→ Problem to solve: The listing that follows is to be repeated exactly.

→ Dataset extract:

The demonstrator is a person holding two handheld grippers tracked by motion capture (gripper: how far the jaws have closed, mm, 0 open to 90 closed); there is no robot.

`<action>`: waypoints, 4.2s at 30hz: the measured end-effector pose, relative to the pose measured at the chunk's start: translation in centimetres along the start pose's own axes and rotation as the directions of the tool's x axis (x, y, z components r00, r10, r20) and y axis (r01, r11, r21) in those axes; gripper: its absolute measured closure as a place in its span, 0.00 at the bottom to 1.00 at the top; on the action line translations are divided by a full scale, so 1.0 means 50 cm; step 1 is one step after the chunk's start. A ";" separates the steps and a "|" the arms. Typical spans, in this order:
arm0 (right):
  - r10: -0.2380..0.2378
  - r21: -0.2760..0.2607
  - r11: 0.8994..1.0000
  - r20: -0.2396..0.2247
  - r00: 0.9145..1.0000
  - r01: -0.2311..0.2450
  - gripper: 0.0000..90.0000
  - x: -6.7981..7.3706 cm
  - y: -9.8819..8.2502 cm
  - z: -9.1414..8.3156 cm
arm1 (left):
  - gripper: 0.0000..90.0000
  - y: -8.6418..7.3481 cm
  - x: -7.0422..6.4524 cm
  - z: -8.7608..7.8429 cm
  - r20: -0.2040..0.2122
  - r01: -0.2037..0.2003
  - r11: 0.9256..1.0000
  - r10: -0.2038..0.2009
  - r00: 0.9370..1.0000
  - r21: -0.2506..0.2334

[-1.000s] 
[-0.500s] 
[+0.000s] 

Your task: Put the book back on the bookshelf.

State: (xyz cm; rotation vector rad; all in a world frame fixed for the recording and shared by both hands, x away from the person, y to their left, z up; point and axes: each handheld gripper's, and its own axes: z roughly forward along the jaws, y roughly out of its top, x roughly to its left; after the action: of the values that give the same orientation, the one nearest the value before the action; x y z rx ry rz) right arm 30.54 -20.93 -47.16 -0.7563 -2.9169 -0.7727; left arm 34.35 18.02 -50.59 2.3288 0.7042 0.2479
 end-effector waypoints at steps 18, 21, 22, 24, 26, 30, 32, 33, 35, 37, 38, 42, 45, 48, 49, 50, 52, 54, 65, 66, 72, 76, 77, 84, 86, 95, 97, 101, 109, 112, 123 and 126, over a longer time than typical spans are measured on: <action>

→ Result of this task:
The demonstrator is a person holding two handheld grippers tracked by motion capture (gripper: how far the jaws have closed, mm, 0 open to 90 closed); there is no robot.

`<action>`: waypoints, 4.2s at 30hz: the measured end-effector pose, relative to the pose measured at the chunk's start: translation in centimetres along the start pose's own axes and rotation as the directions of the tool's x axis (x, y, z components r00, r10, r20) and y axis (r01, r11, r21) in those axes; gripper: its absolute measured closure as a place in its span, 0.00 at the bottom to 1.00 at the top; on the action line translations are divided by a full scale, so 1.0 means 50 cm; step 1 is one step after the chunk's start. A ";" separates the steps and a "|" the arms. Typical spans, in this order:
arm0 (right):
  - r10: -0.2380..0.2378
  - r21: -0.2760..0.2607
  - r11: 0.8994..1.0000
  - r20: -0.2396..0.2247
  - r00: 0.9145..1.0000
  - r01: -0.2311..0.2450
  - gripper: 0.0000..90.0000
  - x: -6.7981..7.3706 cm
  - y: -9.8819..8.2502 cm
  - z: -9.1414..8.3156 cm
arm1 (left):
  - gripper: 0.0000..90.0000
  - y: -8.6418..7.3481 cm
  - x: -7.0422..6.4524 cm
  - z: -8.7608..7.8429 cm
  - r20: -0.2040..0.2122
  - r01: -0.2037..0.2003
  - r11: 0.9256..1.0000
  - r10: -0.2038..0.2009
  - r00: 0.9370..1.0000
  - r21: -0.2506..0.2334

[-1.000s] 
[-0.500s] 
[+0.000s] 

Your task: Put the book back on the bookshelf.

State: (xyz cm; rotation vector rad; all in a world frame fixed for the recording and shared by both hands, x away from the person, y to their left, z up; point and axes: each handheld gripper's, and its own axes: z roughly forward along the jaws, y roughly out of its top, x roughly to its left; after the action: of the values that give the same orientation, the one nearest the value before the action; x y z rx ry rz) right arm 30.54 -20.93 -47.16 -0.7563 -2.9169 -0.7727; left arm 34.35 18.02 -50.59 2.3288 0.7042 0.2479
 end-effector waypoints at steps 18, 21, 22, 24, 26, 30, 32, 33, 35, 37, 38, 42, 45, 48, 49, 50, 52, 54, 65, 66, 72, 76, 77, 84, 86, 95, 97, 101, 109, 112, 123 and 126, over a longer time than typical spans are measured on: <action>

The required output has now been supplied.